The task - Among the entries that follow, how many lines contain the word "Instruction"? Give the number alone.

Dataset entries
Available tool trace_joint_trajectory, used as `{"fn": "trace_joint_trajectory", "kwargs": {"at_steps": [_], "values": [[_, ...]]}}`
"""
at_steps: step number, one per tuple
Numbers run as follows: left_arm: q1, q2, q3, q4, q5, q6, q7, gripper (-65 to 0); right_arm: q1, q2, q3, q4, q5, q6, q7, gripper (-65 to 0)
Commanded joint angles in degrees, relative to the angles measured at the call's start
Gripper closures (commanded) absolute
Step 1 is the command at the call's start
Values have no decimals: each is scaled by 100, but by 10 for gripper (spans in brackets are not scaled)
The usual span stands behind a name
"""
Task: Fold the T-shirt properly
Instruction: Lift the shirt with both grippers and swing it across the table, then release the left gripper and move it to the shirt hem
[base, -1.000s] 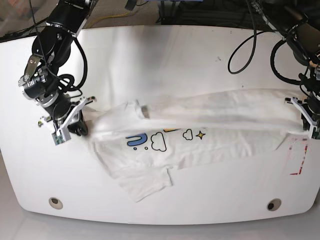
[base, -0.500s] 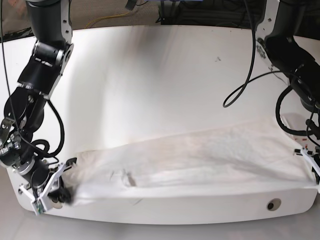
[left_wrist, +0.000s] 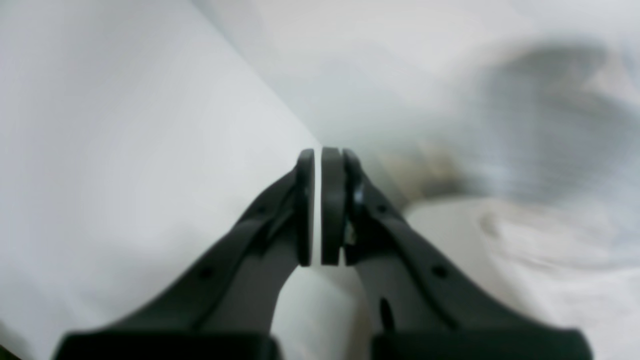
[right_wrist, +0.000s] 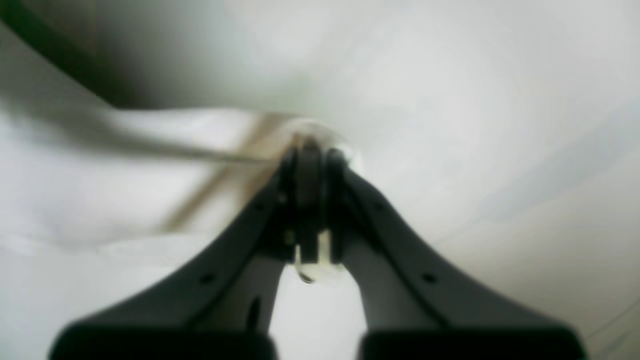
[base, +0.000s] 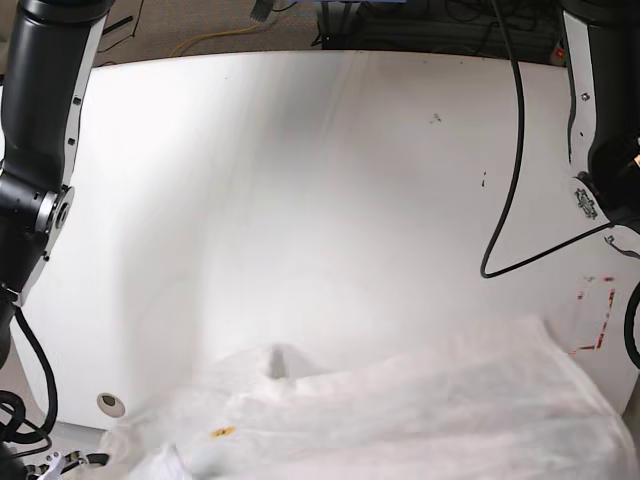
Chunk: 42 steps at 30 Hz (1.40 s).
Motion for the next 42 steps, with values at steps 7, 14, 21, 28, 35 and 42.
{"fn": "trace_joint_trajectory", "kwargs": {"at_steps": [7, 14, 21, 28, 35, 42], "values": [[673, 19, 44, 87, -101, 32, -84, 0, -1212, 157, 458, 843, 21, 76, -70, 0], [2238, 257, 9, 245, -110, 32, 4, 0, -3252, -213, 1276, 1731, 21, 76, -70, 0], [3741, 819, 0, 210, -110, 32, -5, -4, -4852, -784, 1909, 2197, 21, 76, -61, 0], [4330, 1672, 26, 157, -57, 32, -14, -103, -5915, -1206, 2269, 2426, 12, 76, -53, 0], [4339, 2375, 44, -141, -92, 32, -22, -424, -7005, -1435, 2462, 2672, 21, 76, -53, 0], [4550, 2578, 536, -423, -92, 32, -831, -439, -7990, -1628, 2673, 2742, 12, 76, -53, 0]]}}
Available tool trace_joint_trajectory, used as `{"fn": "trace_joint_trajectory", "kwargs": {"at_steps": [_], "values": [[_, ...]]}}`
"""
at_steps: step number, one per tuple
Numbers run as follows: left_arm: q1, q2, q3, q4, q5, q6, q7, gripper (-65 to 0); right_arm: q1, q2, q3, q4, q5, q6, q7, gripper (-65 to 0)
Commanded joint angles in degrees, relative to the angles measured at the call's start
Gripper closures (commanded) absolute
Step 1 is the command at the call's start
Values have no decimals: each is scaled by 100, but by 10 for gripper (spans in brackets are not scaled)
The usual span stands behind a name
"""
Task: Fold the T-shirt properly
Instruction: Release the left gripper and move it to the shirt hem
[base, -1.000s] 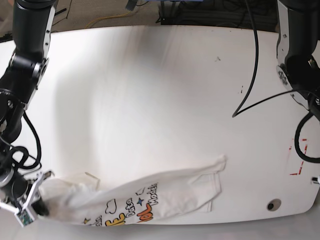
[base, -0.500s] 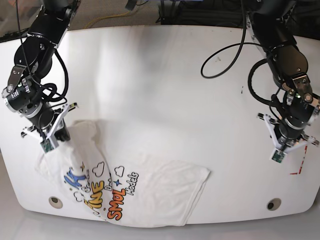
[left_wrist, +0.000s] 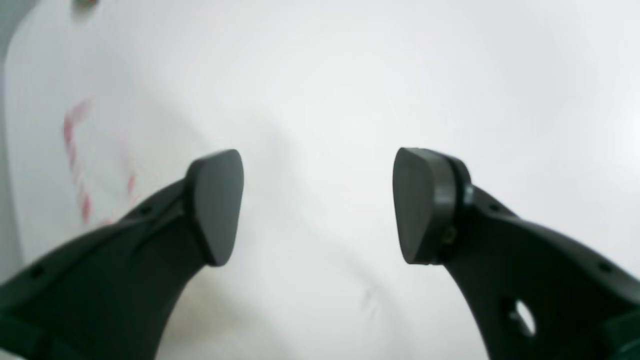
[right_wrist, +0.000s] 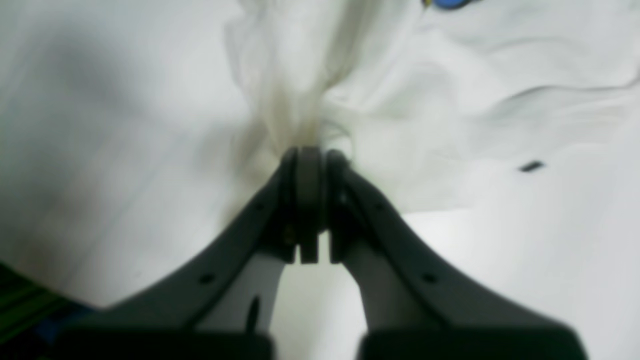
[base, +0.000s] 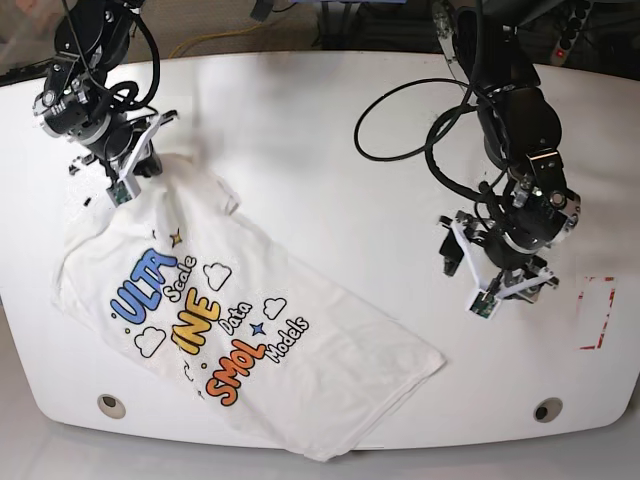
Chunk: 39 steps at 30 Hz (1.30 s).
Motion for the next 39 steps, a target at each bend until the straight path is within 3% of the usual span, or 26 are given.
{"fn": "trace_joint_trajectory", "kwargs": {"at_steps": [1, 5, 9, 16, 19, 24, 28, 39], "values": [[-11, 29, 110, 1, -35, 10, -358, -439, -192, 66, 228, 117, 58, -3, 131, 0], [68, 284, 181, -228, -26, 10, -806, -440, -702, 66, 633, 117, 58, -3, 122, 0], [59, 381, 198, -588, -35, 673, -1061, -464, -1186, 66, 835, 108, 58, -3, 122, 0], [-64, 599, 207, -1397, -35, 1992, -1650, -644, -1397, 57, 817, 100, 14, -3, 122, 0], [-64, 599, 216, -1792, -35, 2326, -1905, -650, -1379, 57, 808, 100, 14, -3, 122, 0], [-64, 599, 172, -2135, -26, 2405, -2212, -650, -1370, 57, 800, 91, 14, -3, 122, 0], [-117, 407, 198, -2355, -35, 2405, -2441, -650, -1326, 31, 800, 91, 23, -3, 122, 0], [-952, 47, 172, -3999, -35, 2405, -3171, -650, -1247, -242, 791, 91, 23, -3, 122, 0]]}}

Solution for this problem - 2